The only interest served by paying for pre-emptive hybrid subscription+Gold today is publshers' self-interest, in preserving their current bloated revenue streams, come what may, whilst holding Green OA at bay, at the cost of both lost research access and lost research funding. "Where does peer review and quality assurance fit in to all of this?" Peer review is quality assurance, and it never left! Green OA is the self-archiving of peer-reviewed papers, the peer review being paid for by institutional subscriptions. Post-Green OA-Gold OA is the peer review service itself, paid for out of the subscription cancelations.
It is pre-emptive, pre-Green payment for hybrid subscription+Gold that is a needless and senseless waste of a lot of public money for little OA in return.

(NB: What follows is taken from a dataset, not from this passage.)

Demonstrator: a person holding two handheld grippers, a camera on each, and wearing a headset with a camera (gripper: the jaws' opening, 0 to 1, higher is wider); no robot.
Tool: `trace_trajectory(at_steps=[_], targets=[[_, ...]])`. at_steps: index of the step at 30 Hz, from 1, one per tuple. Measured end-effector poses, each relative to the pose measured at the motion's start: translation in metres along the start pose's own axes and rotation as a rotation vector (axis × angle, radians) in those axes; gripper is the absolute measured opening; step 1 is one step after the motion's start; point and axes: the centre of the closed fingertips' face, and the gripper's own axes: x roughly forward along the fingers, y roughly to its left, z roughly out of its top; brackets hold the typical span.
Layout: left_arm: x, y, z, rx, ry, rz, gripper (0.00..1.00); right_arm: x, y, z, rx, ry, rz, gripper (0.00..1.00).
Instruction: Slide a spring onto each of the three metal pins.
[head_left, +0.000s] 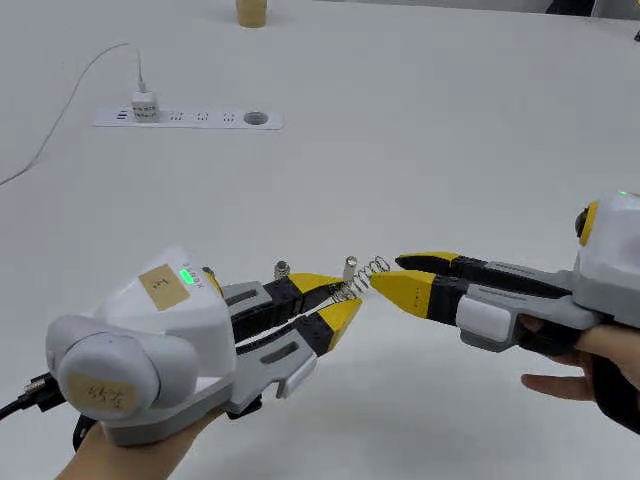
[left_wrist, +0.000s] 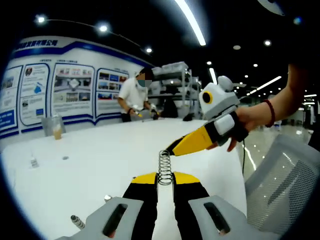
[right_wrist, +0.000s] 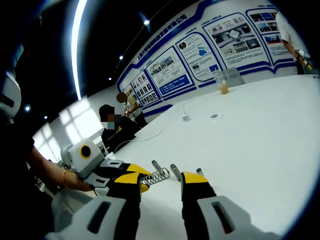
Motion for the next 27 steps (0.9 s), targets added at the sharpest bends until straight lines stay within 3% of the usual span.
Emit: trace_trajectory(at_steps=[15, 20, 27], targets=[[-0.006, -0.012, 0.021, 0.052, -0.054, -0.048, 0.10, 0.000, 0.019, 0.009, 0.130, -0.036, 0.107, 0.24], [-0.006, -0.014, 0.026, 0.060, -0.072, -0.057, 0.10, 0.000, 0.021, 0.010, 0.138, -0.032, 0.120, 0.20], [-0.006, -0.014, 0.025, 0.079, -0.057, -0.058, 0.10, 0.000, 0.024, 0.011, 0.156, -0.033, 0.136, 0.16]])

The only interest served by paying pre-emptively for hybrid subscription+Gold today is publshers' self-interest in preserving their current bloated revenue streams, come what may, whilst keeping Green OA at bay, at the cost of both lost research access and lost research funding.
Harnad, S. (2007) The Green Road to Open Access: A Leveraged Transition. In: Anna Gacs (ed). The Culture of Periodicals from the Perspective of the Electronic Age. L'Harmattan. 99-106.
Harnad, S. (2009) The PostGutenberg Open Access Journal. In: Cope, B. & Phillips, A (Eds.) The Future of the Academic Journal. Chandos.
Harnad, S. (2010) No-Fault Peer Review Charges: The Price of Selectivity Need Not Be Access Denied or Delayed. D-Lib Magazine 16 (7/8).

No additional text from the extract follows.